#### What to produce:
Wherever the string "camera" appears in a line of the listing below, report that line.

#### Data to process:
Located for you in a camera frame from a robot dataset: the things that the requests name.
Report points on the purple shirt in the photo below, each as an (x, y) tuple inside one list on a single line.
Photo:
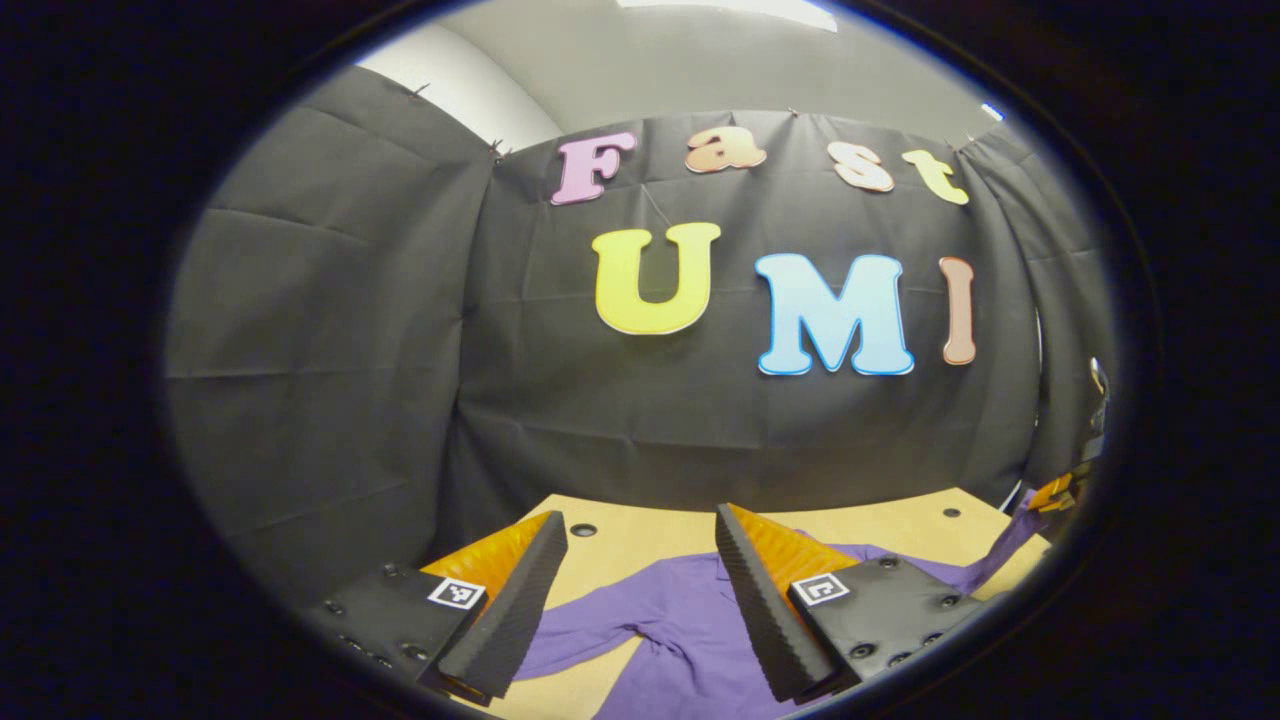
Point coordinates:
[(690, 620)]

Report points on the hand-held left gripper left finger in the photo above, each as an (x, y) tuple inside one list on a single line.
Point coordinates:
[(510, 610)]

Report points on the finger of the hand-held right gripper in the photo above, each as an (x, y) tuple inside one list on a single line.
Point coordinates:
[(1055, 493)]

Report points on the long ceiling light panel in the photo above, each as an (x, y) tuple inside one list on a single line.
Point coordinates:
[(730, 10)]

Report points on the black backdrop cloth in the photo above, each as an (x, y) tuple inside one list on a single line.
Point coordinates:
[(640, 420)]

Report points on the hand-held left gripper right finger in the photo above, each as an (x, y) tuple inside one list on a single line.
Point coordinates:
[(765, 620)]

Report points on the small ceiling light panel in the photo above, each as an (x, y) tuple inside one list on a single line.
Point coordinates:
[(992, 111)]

---

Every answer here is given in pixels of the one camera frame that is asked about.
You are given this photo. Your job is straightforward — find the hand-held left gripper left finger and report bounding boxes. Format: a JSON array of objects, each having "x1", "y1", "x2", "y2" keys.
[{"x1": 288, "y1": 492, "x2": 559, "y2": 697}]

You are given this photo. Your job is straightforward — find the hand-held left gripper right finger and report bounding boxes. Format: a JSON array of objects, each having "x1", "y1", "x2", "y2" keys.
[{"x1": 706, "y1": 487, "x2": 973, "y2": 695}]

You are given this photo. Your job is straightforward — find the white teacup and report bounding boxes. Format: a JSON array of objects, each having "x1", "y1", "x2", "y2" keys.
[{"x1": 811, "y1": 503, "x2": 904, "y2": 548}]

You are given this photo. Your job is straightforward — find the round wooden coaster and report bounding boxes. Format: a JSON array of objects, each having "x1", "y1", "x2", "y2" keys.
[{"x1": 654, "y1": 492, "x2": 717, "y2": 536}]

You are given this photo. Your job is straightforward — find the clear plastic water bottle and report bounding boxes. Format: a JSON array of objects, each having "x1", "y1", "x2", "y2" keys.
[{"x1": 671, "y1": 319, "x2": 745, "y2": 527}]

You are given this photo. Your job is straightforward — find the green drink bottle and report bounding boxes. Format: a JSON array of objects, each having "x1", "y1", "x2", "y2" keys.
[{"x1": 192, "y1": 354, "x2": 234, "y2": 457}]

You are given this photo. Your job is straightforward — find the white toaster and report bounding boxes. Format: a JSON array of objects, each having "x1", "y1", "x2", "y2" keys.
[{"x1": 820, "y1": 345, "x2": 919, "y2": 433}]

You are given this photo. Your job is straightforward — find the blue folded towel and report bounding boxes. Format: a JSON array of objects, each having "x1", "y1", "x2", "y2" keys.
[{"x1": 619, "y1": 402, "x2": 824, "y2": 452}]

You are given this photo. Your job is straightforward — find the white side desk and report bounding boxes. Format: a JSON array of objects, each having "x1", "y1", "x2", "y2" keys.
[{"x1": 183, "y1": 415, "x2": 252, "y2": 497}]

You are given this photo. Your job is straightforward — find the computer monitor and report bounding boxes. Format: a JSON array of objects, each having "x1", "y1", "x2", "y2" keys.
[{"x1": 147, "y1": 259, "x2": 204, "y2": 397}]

#### Written solution:
Located for you in a camera frame from a robot dataset: the things that the requests name.
Every answer here is given in pixels of the one camera frame that is asked about.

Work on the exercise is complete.